§ Activity
State how many lines of the entries include the string "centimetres", please, leaving out everything but the number.

**** Dataset ****

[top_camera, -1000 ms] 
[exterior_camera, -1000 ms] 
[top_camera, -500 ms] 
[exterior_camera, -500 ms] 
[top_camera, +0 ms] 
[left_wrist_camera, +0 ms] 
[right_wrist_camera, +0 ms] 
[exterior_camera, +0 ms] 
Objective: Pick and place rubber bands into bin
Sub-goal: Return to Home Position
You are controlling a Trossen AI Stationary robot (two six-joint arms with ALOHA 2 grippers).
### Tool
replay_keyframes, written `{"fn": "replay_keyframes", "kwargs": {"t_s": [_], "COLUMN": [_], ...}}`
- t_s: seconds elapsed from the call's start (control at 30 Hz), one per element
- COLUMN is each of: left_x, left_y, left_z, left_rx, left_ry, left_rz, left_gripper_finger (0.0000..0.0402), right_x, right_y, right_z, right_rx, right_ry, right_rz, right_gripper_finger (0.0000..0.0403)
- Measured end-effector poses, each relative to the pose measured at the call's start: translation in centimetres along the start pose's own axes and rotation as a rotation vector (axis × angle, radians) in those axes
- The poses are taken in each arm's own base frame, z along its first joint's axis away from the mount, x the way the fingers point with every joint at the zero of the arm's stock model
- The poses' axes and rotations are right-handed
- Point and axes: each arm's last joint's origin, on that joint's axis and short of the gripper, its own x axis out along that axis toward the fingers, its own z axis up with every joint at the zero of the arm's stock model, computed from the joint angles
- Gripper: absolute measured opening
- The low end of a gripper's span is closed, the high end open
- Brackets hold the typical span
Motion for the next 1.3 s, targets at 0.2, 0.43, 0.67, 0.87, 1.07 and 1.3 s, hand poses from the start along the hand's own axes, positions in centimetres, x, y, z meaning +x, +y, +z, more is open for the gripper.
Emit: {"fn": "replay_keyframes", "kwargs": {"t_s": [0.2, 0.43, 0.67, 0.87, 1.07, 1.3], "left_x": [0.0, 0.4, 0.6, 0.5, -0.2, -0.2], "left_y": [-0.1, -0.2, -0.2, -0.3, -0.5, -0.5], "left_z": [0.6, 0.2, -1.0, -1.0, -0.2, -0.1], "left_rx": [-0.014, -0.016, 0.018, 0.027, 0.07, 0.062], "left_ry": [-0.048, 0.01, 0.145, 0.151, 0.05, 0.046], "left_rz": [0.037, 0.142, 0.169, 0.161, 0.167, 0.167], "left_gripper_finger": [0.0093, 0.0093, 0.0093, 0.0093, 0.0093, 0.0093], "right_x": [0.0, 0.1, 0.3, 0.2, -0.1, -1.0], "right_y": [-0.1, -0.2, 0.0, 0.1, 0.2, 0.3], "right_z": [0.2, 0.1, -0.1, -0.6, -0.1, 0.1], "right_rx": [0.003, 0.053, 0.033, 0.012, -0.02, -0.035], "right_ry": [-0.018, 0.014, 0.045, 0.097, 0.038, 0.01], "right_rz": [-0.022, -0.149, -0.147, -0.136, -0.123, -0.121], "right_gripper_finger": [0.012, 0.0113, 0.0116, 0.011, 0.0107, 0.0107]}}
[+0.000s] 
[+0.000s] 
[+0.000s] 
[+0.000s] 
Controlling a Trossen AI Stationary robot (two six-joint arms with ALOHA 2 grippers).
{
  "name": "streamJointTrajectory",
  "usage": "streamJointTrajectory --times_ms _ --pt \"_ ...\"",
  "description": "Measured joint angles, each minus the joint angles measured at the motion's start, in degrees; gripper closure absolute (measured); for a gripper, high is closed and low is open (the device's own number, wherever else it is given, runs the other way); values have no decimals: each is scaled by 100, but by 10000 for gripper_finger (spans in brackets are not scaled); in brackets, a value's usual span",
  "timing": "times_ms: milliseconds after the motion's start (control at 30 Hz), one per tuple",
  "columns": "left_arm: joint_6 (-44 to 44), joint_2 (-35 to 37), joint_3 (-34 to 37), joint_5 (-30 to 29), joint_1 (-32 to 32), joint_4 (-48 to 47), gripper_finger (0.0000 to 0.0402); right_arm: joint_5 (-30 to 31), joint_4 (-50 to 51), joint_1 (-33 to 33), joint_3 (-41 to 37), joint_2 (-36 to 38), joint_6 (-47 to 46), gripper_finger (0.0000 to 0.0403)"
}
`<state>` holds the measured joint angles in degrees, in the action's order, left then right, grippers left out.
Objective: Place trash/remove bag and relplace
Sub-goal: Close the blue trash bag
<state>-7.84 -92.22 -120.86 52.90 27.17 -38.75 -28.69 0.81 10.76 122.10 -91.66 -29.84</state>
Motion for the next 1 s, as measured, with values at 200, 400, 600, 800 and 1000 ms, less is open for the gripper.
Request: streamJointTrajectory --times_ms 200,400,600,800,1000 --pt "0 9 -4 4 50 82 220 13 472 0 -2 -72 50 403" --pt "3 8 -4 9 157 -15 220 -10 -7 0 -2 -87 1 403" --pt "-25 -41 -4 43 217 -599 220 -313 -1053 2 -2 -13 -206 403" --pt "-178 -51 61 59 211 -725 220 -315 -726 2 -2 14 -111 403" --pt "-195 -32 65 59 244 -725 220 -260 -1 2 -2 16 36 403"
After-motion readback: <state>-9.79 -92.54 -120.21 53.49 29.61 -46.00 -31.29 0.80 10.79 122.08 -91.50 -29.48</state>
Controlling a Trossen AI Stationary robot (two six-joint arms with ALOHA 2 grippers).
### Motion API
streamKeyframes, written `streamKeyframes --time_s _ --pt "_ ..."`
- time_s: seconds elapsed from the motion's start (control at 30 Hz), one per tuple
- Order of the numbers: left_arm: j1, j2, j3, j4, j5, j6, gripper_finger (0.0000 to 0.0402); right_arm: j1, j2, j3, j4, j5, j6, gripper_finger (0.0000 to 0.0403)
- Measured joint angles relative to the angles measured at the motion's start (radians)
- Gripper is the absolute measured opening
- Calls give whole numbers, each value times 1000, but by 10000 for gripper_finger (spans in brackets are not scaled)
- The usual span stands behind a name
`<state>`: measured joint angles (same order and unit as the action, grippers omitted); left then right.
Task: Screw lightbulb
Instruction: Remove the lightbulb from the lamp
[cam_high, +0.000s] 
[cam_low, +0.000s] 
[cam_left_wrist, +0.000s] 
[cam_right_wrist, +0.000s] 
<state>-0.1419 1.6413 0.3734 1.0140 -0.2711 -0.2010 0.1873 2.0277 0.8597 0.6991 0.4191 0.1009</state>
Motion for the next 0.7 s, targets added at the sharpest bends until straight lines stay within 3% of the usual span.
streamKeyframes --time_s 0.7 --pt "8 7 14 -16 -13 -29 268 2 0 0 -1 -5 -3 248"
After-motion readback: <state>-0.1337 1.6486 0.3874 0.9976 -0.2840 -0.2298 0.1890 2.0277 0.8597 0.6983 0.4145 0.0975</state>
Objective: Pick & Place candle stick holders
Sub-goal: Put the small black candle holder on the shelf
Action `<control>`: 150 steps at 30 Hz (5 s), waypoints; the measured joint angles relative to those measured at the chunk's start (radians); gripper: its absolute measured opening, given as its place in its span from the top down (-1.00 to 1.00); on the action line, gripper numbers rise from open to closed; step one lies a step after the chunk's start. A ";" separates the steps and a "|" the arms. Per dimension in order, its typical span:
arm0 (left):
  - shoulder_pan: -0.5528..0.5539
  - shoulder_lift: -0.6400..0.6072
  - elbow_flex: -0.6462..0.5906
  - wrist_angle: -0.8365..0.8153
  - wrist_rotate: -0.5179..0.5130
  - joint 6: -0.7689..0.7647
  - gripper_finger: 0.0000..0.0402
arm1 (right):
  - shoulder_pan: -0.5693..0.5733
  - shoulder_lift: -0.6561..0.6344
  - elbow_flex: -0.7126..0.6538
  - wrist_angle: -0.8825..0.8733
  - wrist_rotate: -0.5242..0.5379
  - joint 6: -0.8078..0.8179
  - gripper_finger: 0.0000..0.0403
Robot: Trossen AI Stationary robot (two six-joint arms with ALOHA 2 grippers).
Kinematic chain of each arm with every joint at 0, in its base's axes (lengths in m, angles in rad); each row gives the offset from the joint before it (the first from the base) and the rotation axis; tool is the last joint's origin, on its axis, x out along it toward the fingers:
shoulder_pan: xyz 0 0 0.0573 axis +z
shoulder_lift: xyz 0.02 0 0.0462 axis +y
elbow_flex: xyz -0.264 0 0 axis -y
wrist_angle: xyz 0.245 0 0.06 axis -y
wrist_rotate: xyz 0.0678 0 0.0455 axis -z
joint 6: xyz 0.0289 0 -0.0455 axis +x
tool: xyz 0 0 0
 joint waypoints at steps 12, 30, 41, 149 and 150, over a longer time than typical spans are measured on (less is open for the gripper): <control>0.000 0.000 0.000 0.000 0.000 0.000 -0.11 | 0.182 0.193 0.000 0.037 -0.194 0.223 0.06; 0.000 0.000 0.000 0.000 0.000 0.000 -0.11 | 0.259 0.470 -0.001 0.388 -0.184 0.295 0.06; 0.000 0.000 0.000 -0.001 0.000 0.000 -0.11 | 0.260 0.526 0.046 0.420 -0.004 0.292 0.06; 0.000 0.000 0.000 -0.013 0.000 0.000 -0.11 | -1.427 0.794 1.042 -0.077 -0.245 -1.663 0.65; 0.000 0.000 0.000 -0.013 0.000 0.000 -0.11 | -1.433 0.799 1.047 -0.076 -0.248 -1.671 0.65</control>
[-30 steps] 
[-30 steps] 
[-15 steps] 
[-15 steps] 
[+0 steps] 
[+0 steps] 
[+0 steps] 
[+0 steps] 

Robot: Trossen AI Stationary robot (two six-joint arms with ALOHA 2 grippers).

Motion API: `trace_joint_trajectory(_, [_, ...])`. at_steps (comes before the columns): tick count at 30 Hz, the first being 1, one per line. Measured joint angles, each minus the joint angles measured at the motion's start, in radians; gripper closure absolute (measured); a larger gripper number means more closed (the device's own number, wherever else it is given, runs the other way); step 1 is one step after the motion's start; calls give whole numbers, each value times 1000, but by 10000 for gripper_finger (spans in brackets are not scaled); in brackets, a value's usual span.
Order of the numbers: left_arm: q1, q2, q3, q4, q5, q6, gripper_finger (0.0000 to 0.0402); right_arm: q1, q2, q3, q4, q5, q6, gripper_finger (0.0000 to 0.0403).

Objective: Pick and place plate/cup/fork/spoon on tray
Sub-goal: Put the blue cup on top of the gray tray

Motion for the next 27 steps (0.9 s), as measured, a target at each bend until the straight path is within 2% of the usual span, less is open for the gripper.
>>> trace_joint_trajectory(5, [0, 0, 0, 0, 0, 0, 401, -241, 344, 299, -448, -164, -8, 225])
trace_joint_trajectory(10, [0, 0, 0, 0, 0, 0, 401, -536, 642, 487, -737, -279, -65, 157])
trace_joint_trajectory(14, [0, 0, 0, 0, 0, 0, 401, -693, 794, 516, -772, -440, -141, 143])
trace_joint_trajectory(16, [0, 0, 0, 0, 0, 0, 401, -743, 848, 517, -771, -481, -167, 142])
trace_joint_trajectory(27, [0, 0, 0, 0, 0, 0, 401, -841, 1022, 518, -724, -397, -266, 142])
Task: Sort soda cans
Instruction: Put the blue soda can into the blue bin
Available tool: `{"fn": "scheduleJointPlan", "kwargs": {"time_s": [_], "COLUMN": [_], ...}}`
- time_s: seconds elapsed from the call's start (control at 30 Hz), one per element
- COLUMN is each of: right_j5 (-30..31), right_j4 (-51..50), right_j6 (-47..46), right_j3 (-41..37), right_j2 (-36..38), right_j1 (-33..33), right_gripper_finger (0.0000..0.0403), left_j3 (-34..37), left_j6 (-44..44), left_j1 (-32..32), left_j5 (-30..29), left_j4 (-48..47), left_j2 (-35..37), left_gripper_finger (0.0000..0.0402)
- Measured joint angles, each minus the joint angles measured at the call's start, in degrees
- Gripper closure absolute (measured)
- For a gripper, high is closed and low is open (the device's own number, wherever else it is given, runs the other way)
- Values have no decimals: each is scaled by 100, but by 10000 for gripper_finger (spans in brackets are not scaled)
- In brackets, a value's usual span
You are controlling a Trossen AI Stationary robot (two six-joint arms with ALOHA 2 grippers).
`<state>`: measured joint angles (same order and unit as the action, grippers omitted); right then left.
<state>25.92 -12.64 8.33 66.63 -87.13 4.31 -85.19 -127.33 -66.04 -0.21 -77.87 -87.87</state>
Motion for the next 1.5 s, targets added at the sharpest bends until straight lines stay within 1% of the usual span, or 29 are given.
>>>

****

§ Result of the exercise
2